■ **Work to be completed**
Copy out every record exactly.

(Items from a data source)
****

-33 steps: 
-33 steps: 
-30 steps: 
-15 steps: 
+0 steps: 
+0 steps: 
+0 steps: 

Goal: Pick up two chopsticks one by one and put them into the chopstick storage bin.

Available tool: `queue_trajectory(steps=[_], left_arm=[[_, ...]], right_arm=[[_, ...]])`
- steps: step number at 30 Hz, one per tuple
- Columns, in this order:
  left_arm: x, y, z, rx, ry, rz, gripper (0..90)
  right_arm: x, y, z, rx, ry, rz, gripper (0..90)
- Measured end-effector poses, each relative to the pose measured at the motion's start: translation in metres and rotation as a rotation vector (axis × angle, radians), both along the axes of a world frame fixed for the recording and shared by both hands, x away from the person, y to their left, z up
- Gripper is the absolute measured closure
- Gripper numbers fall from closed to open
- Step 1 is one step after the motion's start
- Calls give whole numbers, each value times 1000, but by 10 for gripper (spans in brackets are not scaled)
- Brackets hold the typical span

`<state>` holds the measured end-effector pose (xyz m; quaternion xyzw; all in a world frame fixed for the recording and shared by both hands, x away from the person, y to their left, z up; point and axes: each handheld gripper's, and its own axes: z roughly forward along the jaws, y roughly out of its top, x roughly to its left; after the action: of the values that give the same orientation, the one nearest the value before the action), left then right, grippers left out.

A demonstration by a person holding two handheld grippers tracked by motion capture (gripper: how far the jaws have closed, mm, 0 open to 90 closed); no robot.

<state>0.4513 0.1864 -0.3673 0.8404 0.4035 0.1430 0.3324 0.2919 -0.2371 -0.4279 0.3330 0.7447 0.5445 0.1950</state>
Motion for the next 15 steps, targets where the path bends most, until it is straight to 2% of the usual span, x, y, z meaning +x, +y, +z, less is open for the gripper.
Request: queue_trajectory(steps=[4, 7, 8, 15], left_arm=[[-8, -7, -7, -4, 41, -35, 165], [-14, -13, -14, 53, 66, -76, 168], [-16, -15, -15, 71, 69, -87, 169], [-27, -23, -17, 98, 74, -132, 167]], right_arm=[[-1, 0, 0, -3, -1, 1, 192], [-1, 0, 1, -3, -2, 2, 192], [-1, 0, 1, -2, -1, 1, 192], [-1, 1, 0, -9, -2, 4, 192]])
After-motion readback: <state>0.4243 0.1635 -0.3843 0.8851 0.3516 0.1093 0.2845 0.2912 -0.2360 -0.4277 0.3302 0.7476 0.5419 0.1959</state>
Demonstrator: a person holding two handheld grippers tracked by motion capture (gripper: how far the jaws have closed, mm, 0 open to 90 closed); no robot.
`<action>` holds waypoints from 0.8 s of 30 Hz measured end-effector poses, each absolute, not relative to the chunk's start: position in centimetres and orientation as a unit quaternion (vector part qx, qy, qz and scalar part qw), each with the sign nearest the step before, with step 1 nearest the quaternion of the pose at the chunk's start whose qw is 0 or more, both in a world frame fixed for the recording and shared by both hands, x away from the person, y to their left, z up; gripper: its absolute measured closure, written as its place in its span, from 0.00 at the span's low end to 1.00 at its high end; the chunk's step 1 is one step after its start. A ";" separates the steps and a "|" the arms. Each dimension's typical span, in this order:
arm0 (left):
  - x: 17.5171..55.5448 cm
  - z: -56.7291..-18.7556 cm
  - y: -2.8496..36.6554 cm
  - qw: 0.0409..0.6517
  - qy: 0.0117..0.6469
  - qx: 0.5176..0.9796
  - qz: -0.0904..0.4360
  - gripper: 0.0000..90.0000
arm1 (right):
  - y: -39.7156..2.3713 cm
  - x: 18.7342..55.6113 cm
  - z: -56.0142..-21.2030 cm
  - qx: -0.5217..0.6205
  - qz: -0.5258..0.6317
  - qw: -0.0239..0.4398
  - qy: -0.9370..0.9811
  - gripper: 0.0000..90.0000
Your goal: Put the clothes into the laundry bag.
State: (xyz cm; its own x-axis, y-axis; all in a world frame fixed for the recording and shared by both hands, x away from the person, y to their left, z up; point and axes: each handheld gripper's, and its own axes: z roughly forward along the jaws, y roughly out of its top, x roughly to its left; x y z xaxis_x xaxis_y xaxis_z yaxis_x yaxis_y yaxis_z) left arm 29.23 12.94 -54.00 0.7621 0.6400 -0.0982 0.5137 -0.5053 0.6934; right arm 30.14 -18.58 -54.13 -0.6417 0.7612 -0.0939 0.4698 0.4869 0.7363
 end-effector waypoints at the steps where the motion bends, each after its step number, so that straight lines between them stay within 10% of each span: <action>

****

■ **Expected answer**
-33 steps: 
-33 steps: 
-30 steps: 
-15 steps: 
+0 steps: 
+0 steps: 
+0 steps: 

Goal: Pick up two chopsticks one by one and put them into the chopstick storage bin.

Available tool: `queue_trajectory(steps=[_], left_arm=[[_, ...]], right_arm=[[_, ...]])`
- steps: step number at 30 Hz, one per tuple
- Columns, in this order:
  left_arm: x, y, z, rx, ry, rz, gripper (0..90)
  right_arm: x, y, z, rx, ry, rz, gripper (0..90)
- Measured end-effector poses, each relative to the pose measured at the motion's start: translation in metres and rotation as a rotation vector (axis × angle, radians), both along the axes of a world frame fixed for the recording and shared by both hands, x away from the person, y to their left, z up
- Gripper is the absolute measured closure
- Gripper numbers fall from closed to open
- Step 1 is one step after the motion's start
- Calls give whole numbers, each value times 1000, but by 10 for gripper (spans in brackets are not scaled)
- Brackets hold the typical span

`<state>` holds the measured end-effector pose (xyz m; quaternion xyzw; all in a world frame fixed for the recording and shared by both hands, x away from the person, y to their left, z up; point and axes: each handheld gripper's, and its own axes: z roughly forward along the jaws, y roughly out of its top, x roughly to its left; after the action: of the values that give the same orientation, the one nearest the value before the action), left then right, grippers left out.

A demonstration by a person holding two handheld grippers tracked by motion capture (gripper: how far the jaws have closed, mm, 0 open to 90 closed); no robot.

<state>0.4513 0.1864 -0.3673 0.8404 0.4035 0.1430 0.3324 0.2919 -0.2371 -0.4279 0.3330 0.7447 0.5445 0.1950</state>
Motion for the next 15 steps, targets where the path bends most, until it is straight to 2% of the usual span, x, y, z meaning +x, +y, +z, less is open for the gripper.
Request: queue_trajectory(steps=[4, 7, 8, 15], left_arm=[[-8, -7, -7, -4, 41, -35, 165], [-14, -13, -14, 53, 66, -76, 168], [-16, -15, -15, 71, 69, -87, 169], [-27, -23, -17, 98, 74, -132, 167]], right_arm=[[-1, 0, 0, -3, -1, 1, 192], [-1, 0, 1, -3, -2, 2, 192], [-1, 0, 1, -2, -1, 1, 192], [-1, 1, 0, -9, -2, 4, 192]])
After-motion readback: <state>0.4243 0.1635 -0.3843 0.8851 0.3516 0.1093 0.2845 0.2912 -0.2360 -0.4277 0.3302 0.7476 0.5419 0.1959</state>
Demonstrator: a person holding two handheld grippers tracked by motion capture (gripper: how far the jaws have closed, mm, 0 open to 90 closed); no robot.
`<action>` holds waypoints from 0.8 s of 30 Hz measured end-effector poses, each absolute, not relative to the chunk's start: position in centimetres and orientation as a unit quaternion (vector part qx, qy, qz and scalar part qw), each with the sign nearest the step before, with step 1 nearest the quaternion of the pose at the chunk's start whose qw is 0 or more, both in a world frame fixed for the recording and shared by both hands, x away from the person, y to their left, z up; gripper: its absolute measured closure, written as its place in its span, from 0.00 at the span's low end to 1.00 at its high end; the chunk's step 1 is one step after its start. A ";" separates the steps and a "|" the arms. Each dimension's typical span, in this order:
arm0 (left):
  - x: 17.5171..55.5448 cm
  - z: -56.7291..-18.7556 cm
  - y: -2.8496..36.6554 cm
  - qw: 0.0409..0.6517
  - qy: 0.0117..0.6469
  - qx: 0.5176..0.9796
  - qz: -0.0904..0.4360
  - gripper: 0.0000..90.0000
arm1 (right):
  - y: -39.7156..2.3713 cm
  - x: 18.7342..55.6113 cm
  - z: -56.0142..-21.2030 cm
  - qx: -0.5217..0.6205
  - qz: -0.5258..0.6317
  - qw: -0.0239..0.4398
  - qy: -0.9370..0.9811
  - gripper: 0.0000..90.0000
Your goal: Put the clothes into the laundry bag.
State: (xyz cm; its own x-axis, y-axis; all in a world frame fixed for the recording and shared by both hands, x away from the person, y to their left, z up; point and axes: each handheld gripper's, and its own axes: z roughly forward along the jaws, y roughly out of its top, x roughly to its left; x y z xaxis_x xaxis_y xaxis_z yaxis_x yaxis_y yaxis_z) left arm 29.23 12.94 -54.00 0.7621 0.6400 -0.0982 0.5137 -0.5053 0.6934; right arm 30.14 -18.58 -54.13 -0.6417 0.7612 -0.0939 0.4698 0.4869 0.7363
 end-effector waypoints at the steps where the motion bends, each after its step number, so that straight lines between them stay within 10% of each span: <action>

The answer has nothing more to it.